## About this task:
Copy exactly the lines from the line holding "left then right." through the end of the material, and no others; pictures stay out.

## Exercise data:
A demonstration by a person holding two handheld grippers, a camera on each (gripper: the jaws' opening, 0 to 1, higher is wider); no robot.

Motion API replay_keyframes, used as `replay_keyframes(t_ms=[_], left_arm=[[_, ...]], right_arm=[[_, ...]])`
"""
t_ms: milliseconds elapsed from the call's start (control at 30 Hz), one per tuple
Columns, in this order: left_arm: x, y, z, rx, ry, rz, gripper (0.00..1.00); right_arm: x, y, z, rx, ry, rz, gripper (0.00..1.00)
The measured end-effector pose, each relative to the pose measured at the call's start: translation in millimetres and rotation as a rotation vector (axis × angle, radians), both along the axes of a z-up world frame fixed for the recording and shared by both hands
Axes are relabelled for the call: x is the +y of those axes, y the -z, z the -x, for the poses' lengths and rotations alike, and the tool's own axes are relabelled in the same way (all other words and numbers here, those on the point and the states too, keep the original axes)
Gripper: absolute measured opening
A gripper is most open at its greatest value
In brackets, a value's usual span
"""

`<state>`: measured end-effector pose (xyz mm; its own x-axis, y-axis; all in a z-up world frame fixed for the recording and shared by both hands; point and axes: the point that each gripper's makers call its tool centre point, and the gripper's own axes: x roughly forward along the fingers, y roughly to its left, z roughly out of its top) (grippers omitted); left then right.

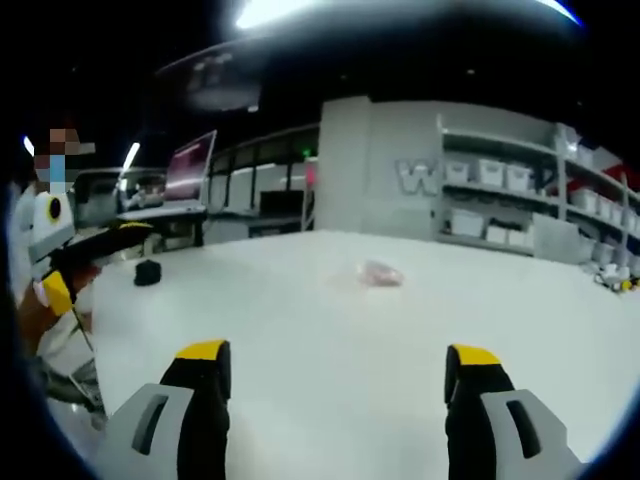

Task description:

## Response to the exercise:
`<state>`: measured end-effector pose (xyz mm; its own x-axis, y-axis; all in a z-up world frame fixed for the recording and shared by both hands; point and axes: the point that each gripper's makers call its tool centre point, and the gripper's own axes: x roughly forward along the fingers, y roughly to its left, z roughly out of its top) (grippers omitted); left then right.


Task description:

Nothing remains to be done in this exercise.